Bélgica, em resposta ao apelo da Presidente da Comissão, Ursula von der Leyen, à paridade de género, nomeou uma candidata em vez de Vandenbroucke; Fearne, por outro lado, envolveu-se num escândalo de fraude hospitalar que levou à retirada da sua nomeação.

Surgiram naturalmente outros potenciais candidatos, como o cipriota Costas Kadis. Ministro da Saúde em 2007, está a ser considerado principalmente devido à sua formação em ciências ambientais e não à sua experiência na área da saúde.

A candidata croata Dubravka Šuica era vista como promissora candidata, especialmente se mantivesse o seu papel de vice-presidente da Comissão, o que aproximaria a saúde de von der Leyen. No entanto, não terá manifestado interesse na pasta.

Cortes no financiamento

A acrescentar à incerteza em torno da política de saúde está um corte significativo no financiamento.
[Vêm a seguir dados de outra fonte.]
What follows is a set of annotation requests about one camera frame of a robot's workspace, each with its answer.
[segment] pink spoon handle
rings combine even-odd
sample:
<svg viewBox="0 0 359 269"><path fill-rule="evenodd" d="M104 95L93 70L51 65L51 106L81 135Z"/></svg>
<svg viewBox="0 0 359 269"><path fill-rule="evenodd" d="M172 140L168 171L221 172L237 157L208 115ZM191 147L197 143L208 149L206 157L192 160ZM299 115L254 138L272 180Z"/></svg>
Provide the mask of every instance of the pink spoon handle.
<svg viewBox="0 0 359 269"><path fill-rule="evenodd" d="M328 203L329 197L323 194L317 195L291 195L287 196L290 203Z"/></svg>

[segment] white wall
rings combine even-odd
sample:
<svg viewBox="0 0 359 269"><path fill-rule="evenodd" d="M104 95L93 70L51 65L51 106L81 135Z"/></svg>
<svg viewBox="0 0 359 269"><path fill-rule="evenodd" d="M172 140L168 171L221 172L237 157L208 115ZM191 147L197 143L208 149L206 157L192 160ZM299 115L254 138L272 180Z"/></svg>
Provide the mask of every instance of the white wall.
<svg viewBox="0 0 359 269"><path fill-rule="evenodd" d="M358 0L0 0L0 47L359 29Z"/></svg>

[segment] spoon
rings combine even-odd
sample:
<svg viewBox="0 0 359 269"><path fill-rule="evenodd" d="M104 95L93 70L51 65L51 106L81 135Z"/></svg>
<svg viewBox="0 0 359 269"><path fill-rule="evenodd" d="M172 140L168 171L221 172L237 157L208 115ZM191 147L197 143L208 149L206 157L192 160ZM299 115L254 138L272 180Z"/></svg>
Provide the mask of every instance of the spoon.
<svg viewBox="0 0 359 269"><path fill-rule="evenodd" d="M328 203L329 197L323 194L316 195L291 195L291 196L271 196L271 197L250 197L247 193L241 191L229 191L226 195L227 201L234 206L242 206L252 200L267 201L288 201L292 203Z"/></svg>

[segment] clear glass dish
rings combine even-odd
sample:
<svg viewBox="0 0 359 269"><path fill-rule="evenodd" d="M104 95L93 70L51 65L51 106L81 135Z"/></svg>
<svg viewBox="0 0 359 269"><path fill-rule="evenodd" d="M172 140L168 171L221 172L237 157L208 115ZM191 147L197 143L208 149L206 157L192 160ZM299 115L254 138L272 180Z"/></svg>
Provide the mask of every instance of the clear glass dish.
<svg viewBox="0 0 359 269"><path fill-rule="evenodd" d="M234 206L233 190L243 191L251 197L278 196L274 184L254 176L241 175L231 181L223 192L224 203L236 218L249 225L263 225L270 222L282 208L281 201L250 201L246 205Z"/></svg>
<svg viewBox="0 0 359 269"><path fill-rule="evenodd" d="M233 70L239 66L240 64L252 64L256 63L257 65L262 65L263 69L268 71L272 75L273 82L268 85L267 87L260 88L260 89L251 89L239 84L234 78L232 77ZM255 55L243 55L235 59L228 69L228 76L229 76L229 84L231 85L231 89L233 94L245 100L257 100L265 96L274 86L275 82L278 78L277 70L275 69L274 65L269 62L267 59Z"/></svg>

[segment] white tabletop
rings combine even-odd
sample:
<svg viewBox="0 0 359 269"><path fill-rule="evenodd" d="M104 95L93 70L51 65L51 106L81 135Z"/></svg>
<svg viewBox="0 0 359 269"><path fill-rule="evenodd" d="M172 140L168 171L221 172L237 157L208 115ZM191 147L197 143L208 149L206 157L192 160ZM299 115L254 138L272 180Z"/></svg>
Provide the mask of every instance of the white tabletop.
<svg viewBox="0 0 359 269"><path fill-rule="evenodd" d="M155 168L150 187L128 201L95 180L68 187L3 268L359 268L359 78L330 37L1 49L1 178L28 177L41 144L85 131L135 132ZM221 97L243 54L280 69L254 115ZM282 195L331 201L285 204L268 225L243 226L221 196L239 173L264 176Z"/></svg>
No início deste ano, os países da UE votaram para reduzir o orçamento do programa EU4Health, cortando mil milhões de euros da sua dotação de 5,3 mil milhões de euros para libertar recursos para a Ucrânia.
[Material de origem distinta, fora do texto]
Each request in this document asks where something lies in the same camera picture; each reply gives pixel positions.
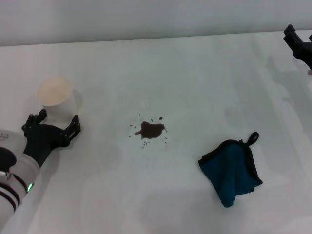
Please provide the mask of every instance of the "white paper cup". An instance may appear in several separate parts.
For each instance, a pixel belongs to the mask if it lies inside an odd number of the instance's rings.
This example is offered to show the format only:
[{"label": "white paper cup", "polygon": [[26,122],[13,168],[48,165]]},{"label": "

O programa, que financia a investigação sobre questões como a COVID-19 de longa duração e iniciativas para reter os profissionais de saúde, deverá terminar em 2027.

Dizem alguns em Bruxelas que a queda do programa é um símbolo da queda de importância atribuída à saúde pública na UE.
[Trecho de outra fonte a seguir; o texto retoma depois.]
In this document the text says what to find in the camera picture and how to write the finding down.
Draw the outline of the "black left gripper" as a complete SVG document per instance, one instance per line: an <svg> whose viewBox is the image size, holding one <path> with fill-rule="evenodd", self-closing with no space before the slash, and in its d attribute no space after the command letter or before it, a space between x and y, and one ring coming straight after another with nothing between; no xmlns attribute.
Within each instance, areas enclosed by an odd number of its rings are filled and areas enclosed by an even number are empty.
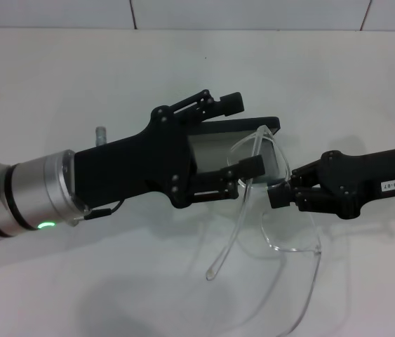
<svg viewBox="0 0 395 337"><path fill-rule="evenodd" d="M75 195L86 206L160 192L177 209L191 205L196 170L187 131L168 106L160 106L140 133L74 155Z"/></svg>

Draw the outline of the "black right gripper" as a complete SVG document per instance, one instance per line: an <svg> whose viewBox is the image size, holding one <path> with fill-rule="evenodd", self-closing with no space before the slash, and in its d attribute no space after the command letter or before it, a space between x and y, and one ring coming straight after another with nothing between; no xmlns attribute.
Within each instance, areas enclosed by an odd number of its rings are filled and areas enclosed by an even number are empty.
<svg viewBox="0 0 395 337"><path fill-rule="evenodd" d="M289 183L318 183L321 187ZM294 204L299 211L336 211L343 220L354 219L368 202L395 197L395 150L359 156L328 151L293 169L289 183L268 187L273 209Z"/></svg>
“Cortar o programa EU4Health é enviar a mensagem errada”, disse na semana passada à Comissão do Ambiente, da Saúde Pública e da Segurança Alimentar o legislador de centro-direita do Partido Popular Europeu (PPE), Tomislav Sokol: “Está a enviar a mensagem de que os cuidados de saúde não são importantes e é um sinal contra o qual devemos lutar.”

Ascensão da direita muda abordagem

Para além dos cortes orçamentais, surgem preocupações sobre o futuro político da política de saúde no Parlamento Europeu.

Em 2023, a comissão SANT foi criada para tratar exclusivamente de questões de saúde. No entanto, é uma subcomissão sem poderes legislativos: não passa de um fórum de discussão. A comissão ENVI, que trata da saúde em conjunto com as questões ambientais e climáticas, mantém a autoridade legislativa.

As ONG e os decisores políticos elogiaram a abordagem “holística” da comissão ENVI, que associa a política de saúde a questões mais vastas como as alterações climáticas. No entanto, a mudança de cenário político na UE está a complicar as coisas.

A ascensão do populismo de direita no Parlamento Europeu, especialmente após as eleições europeias de junho, mudou o tom dos debates sobre saúde. Em reuniões recentes de ambas as comissões, membros da extrema-direita questionaram as ações das agências de saúde da UE durante a pandemia e, segundo o Politico, afirmaram que as instituições europeias e nacionais tinham espalhado mais desinformação durante a Covid-19 do que os trolls da Internet.

Apesar das preocupações com a potencial falta de experiência dos novos comissários da saúde, alguns em Bruxelas acreditam que a direção geral da política de saúde será definida nada mais nada menos do que por von der Leyen.